A complete answer lists every line of the entries below where the string "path" appears.
━━━ Working data ━━━
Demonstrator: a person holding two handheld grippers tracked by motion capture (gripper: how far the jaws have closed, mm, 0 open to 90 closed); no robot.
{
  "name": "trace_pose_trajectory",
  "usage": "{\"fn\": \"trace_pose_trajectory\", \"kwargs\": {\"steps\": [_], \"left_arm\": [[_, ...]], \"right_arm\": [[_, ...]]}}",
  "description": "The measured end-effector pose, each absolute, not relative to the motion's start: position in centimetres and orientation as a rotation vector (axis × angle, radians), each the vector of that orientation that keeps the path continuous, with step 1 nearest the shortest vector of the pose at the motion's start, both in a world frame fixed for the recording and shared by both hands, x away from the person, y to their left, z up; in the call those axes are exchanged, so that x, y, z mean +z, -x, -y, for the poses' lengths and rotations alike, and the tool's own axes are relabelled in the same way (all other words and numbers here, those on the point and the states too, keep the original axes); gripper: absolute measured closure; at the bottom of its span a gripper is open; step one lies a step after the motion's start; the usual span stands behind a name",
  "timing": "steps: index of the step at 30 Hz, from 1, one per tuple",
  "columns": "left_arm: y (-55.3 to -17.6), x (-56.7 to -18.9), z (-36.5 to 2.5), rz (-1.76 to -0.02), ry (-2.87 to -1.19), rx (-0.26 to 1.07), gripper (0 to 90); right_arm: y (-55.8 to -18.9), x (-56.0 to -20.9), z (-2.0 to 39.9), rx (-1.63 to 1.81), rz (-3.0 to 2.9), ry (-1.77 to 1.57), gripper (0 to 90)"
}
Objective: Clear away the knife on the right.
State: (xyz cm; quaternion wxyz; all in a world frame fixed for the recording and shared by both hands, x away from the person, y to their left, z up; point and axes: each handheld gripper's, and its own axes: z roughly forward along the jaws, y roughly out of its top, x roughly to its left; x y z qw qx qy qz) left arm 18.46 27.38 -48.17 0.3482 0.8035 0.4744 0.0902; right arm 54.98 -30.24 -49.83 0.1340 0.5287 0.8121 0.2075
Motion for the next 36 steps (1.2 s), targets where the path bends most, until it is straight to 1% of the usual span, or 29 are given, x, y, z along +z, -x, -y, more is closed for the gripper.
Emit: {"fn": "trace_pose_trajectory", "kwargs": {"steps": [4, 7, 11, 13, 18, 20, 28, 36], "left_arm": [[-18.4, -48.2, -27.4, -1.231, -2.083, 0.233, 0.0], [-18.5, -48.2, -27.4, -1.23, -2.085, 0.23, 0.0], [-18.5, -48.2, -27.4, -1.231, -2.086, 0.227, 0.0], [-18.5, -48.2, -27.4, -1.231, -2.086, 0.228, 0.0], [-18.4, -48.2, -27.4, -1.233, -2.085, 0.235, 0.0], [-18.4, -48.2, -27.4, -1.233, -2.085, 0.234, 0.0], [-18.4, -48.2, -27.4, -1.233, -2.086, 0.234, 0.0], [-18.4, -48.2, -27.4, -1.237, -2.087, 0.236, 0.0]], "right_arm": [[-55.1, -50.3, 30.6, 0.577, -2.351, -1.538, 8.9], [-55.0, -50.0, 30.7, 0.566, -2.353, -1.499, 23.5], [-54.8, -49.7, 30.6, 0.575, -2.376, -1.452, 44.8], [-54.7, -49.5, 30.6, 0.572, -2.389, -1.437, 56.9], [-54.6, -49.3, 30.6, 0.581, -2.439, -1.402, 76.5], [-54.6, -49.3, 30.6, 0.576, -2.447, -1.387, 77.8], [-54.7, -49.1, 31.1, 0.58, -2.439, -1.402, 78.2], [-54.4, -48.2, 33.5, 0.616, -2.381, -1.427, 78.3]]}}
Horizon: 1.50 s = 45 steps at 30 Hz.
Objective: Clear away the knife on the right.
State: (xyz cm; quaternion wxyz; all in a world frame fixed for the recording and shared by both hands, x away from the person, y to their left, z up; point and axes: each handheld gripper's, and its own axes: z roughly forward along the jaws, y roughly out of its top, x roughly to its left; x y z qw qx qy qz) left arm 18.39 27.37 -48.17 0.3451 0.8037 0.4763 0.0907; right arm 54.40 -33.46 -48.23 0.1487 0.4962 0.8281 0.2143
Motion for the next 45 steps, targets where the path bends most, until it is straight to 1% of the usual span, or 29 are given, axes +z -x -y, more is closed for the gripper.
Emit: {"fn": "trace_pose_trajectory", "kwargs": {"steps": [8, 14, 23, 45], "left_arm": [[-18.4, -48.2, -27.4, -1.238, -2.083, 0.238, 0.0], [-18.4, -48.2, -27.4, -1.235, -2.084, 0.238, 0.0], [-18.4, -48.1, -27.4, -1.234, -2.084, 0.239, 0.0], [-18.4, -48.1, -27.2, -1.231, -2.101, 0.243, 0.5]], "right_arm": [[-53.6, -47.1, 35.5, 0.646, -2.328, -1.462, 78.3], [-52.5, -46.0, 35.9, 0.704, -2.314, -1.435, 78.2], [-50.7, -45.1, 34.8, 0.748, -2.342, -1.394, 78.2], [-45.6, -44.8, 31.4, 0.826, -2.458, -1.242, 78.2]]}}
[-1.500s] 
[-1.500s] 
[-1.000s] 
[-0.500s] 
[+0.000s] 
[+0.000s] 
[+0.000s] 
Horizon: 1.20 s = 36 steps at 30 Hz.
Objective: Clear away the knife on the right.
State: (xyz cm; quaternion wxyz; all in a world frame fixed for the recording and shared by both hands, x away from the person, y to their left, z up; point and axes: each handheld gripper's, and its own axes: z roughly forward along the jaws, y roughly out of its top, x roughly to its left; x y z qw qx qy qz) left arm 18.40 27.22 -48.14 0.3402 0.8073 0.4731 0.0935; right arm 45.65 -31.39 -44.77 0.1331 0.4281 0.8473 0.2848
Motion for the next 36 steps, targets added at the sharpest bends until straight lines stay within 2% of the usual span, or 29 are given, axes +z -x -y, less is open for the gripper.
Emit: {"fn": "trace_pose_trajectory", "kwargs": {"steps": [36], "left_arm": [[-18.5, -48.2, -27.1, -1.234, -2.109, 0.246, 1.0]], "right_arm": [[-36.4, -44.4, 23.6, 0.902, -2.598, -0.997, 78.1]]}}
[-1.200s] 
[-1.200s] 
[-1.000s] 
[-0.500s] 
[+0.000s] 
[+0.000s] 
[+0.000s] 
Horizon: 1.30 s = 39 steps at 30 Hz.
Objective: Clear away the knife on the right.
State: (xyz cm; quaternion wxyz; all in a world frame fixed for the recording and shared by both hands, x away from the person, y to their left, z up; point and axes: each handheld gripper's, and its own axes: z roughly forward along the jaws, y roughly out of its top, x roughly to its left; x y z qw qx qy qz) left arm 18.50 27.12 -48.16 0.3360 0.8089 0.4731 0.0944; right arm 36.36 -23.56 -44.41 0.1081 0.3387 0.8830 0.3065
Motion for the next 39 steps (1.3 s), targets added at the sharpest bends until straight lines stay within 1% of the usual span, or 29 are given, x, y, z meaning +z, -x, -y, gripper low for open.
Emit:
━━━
### Written response
  "description": "The measured end-effector pose, each absolute, not relative to the motion's start: position in centimetres and orientation as a rotation vector (axis × angle, radians), each the vector of that orientation that keeps the path continuous, with step 1 nearest the shortest vector of the pose at the motion's start, both in a world frame fixed for the recording and shared by both hands, x away from the person, y to their left, z up; in the call those axes are exchanged, so that x, y, z mean +z, -x, -y, for the poses' lengths and rotations alike, and the tool's own axes are relabelled in the same way (all other words and numbers here, those on the point and the states too, keep the original axes); gripper: absolute measured closure; at the bottom of its span a gripper is open; step one lies a step after the motion's start; the usual span stands behind a name",
Motion for the next 36 steps (1.2 s), targets where the path bends most, until it is straight to 1% of the usual span, or 29 are given, x, y, z along +z, -x, -y, more is closed for the gripper.
Motion for the next 45 steps, targets where the path bends most, until it is straight to 1% of the usual span, or 29 are given, axes +z -x -y, more is closed for the gripper.

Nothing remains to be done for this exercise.